10° Enfin, il serait très bon, par­tout où les condi­tions des lieux et des per­sonnes le per­mettent, de faire naître des aca­dé­mies catho­liques, de tenir ces utiles assem­blées ou congrès, comme on les appelle, où sont envoyés les hommes d’élite d’une ou de plu­sieurs régions : il faut que les pas­teurs ne dédaignent pas de les hono­rer de leur pré­sence, afin que sous leurs aus­pices on puisse adop­ter les réso­lu­tions propres à déve­lop­per le mou­ve­ment catho­lique, les mesures les plus utiles à l’intérêt de la reli­gion et à l’intérêt public.

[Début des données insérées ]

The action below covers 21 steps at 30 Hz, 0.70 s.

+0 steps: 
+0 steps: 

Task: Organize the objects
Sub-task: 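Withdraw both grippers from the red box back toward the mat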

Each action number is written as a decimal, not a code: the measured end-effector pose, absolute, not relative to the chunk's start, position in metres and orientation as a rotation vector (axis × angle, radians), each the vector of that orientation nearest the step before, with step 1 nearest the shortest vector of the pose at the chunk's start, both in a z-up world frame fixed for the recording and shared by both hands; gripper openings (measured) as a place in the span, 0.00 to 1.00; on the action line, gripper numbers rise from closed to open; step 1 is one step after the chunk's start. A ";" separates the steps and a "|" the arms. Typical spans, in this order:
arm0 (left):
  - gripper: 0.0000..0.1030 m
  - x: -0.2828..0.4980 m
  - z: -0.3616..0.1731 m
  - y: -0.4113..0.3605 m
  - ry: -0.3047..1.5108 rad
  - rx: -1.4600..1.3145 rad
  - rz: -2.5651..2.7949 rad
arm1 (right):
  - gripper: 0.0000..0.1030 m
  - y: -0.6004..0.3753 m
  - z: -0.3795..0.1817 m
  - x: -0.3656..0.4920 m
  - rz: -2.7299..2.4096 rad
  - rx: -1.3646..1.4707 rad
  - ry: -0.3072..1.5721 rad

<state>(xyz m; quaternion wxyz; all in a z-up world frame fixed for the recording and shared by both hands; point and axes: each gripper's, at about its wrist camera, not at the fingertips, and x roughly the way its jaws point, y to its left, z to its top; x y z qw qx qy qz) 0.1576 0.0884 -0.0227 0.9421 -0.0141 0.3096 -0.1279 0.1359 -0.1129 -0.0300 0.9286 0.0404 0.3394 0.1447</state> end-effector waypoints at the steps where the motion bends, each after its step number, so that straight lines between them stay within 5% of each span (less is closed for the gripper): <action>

Il ne serait pas dépla­cé que ceux qui, par des écrits sui­vis et par leurs tra­vaux, ont acquis cette spé­cia­li­té de défendre les droits de Dieu et de l’Église, de cou­per dans leur racine les nou­velles erreurs et calom­nies qui prennent chaque jour nais­sance, s’associassent pour lut­ter, sous la conduite des évêques.

Si toutes les forces qui, grâce à Dieu, sont encore vives et actives dans l’Église, concou­raient au même but, il est impos­sible que des fruits très abon­dants n’en soient pas recueillis pour rache­ter la socié­té actuelle des hommes de la conta­gion funeste des sectes iniques, et pour la rendre à la liber­té chrétienne.

11° Le but qu’on se pro­pose aujourd’hui ne sera plei­ne­ment réa­li­sé que si les forces s’unissent, si les arche­vêques prennent avec leurs suf­fra­gants les réso­lu­tions et les mesures sur ce qu’il convient de faire pour répondre aux dési­rs du pas­teur suprême.

Il est dans les vœux de celui-​ci et de cette suprême congré­ga­tion que cha­cun d’eux, sans délai et à l’avenir, chaque fois qu’il fera un rap­port sur l’état des dio­cèses, n’omette pas d’indiquer ce que, en par­ti­cu­lier ou d’accord avec ses col­lègues en épis­co­pat, il aura fait, et quels résul­tats son zèle aura obtenus.

Donné à Rome, de la chan­cel­le­rie du Saint Office, le 10 mai, 1884.